13.09.2005 | 10:07

Für Projekte mit grenzüberschreitenden Umweltauswirkungen

Konferenz in Bratislava/Slowakei sucht neue Wege

Am 22. September wird in Bratislava (Slowakei) eine Konferenz im Rahmen der Initiative „ Neue Wege bei der Realisierung von Projekten mit grenzüberschreitenden Umweltauswirkungen“ abgehalten.

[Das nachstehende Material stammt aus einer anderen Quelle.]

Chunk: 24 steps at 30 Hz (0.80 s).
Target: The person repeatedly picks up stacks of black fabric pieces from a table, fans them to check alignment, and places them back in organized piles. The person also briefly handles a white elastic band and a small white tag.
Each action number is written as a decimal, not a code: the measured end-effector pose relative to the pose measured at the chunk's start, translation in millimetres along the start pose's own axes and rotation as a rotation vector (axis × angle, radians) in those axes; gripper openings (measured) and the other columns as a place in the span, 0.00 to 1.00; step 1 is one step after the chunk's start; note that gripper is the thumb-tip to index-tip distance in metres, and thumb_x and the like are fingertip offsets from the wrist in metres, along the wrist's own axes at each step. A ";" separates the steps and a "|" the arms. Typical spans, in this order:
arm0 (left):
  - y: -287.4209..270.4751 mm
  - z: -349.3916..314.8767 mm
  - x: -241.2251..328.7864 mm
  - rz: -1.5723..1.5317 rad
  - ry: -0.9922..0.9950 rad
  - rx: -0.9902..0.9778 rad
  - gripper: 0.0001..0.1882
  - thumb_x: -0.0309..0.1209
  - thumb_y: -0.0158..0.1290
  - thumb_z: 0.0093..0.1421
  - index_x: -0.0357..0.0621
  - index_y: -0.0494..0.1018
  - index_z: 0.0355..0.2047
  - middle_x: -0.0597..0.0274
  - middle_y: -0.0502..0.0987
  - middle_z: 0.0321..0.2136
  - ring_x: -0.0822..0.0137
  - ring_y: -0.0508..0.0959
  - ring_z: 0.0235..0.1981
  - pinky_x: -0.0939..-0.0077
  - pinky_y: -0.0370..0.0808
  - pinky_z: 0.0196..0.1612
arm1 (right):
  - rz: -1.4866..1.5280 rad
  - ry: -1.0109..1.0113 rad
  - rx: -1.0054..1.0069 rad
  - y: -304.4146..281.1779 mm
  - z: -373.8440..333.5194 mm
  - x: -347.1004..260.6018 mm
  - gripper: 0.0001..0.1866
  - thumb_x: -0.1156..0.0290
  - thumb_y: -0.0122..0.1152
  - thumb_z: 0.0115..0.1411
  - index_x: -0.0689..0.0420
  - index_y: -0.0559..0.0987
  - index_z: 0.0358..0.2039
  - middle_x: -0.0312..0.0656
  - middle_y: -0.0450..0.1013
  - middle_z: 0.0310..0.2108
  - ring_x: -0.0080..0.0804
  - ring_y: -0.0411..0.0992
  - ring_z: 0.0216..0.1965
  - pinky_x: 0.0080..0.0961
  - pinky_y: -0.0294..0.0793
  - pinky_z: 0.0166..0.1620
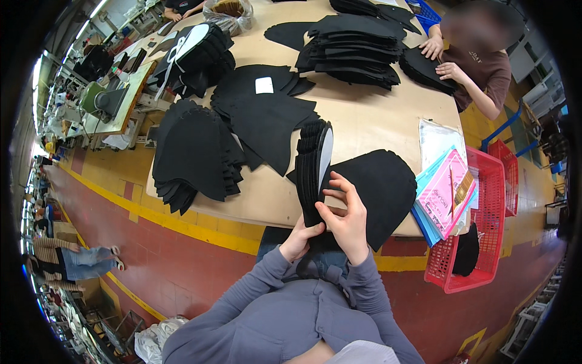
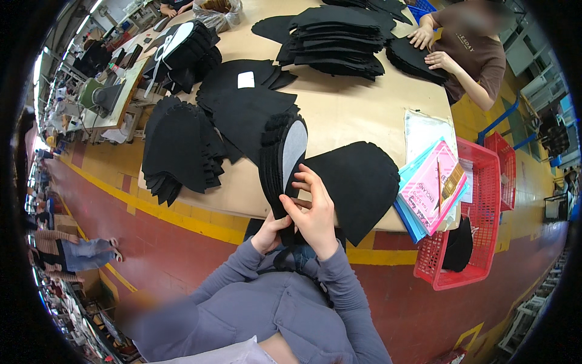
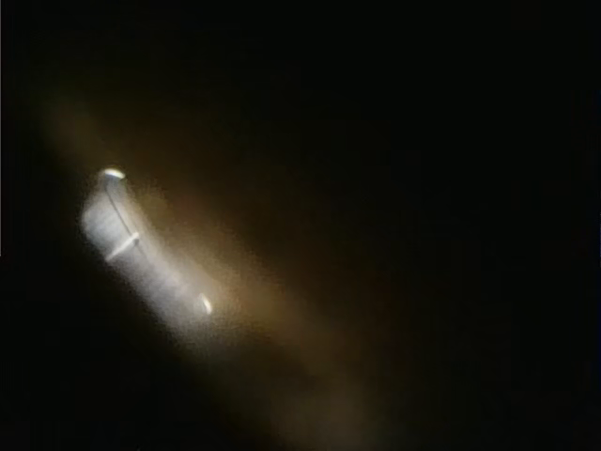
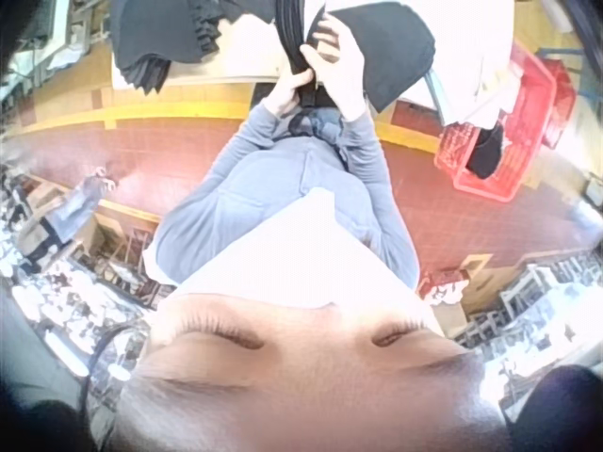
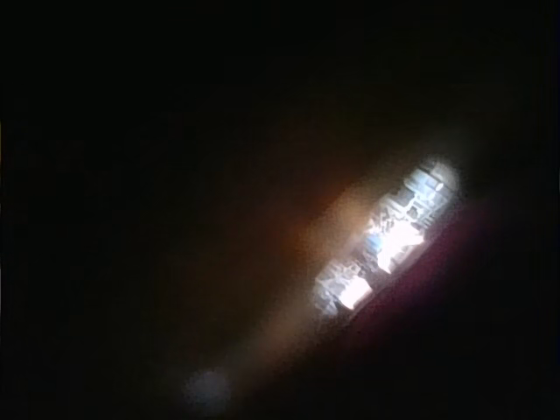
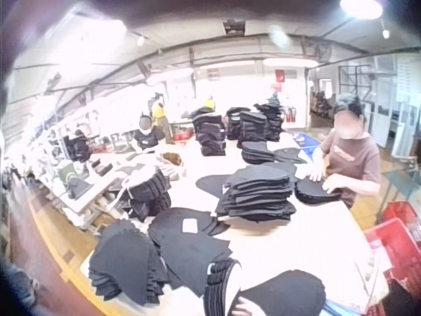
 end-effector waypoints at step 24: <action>21.3 6.1 -4.5 0.225 0.064 0.095 0.28 0.19 0.58 0.53 0.41 0.60 0.53 0.60 0.69 0.37 0.73 0.73 0.29 0.78 0.76 0.29 | 0.351 -0.045 0.671 -243.4 -29.5 4.6 0.33 0.79 0.60 0.58 0.63 0.61 0.64 0.46 0.67 0.55 0.28 0.70 0.49 0.26 0.69 0.55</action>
Point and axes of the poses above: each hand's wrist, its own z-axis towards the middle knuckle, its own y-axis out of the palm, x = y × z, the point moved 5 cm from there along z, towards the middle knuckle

Dieses EU-Projekt wurde vom Land Niederösterreich sowie vom österreichischen und slowakischen Umweltministerium ins Leben gerufen. Von niederösterreichischer Seite werden zwei Experten beim Amt der NÖ Landesregierung, nämlich Dr. Gottfried Krasa (Leiter der Abteilung Umweltrecht) und Dipl.Ing. Christian Popp (Stellvertretender Abteilungsleiter Gesamtverkehrsangelegenheiten), sowie Mag. Karin Chladek von der Bürgerinitiative Marchfeld referieren.

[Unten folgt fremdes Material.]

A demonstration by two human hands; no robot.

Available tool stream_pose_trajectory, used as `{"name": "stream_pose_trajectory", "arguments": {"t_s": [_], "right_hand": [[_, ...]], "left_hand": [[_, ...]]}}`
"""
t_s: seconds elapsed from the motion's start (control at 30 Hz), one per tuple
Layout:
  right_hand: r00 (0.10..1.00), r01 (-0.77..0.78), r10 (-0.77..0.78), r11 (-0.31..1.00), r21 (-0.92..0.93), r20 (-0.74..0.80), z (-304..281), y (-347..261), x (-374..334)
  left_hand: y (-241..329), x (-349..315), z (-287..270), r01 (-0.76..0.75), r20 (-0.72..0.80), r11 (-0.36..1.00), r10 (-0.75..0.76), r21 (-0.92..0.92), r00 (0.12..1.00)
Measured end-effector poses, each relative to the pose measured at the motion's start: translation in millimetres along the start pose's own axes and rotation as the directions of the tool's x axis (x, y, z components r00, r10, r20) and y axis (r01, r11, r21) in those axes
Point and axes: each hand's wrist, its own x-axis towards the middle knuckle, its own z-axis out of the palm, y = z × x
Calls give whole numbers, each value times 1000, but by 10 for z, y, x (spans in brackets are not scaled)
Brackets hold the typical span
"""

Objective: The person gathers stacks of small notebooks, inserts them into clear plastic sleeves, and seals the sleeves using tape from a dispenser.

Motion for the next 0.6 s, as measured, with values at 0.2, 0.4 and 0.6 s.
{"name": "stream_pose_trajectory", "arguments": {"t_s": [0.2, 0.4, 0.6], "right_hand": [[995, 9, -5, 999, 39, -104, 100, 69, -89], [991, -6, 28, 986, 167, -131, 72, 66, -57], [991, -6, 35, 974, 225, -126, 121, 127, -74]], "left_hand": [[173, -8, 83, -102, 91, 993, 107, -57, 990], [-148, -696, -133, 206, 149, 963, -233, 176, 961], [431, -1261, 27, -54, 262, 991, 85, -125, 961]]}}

Die transnationale Bürgerbeteiligung stellt bei Bauvorhaben mit grenzüberschreitenden Umweltauswirkungen, wie Straßen- und Eisenbahnprojekte, Errichtung von Einkaufszentren, Betriebsansiedlungen oder Energiegewinnungsanlagen, ein wichtiges Planungsinstrument dar. Die Tagung soll nun dazu beitragen, die Koordination zwischen den einzelnen Bürgerinitiativen zu verbessern und ihnen für zukünftige Projekte eine gemeinsame Diskussions- und Entscheidungsplattform im Sinne einer „Kultur der Beteiligung“ zur Verfügung zu stellen. Schon im Juni fand die Start-Up-Konferenz in Orth an der Donau statt, weitere Aktivitäten werden noch folgen.

Grundlage sind die EU-weit in Geltung stehenden Espoo- und Aarhus-Konventionen, die neue Wege bei der Umsetzung von grenzüberschreitenden Projekten vorgeben.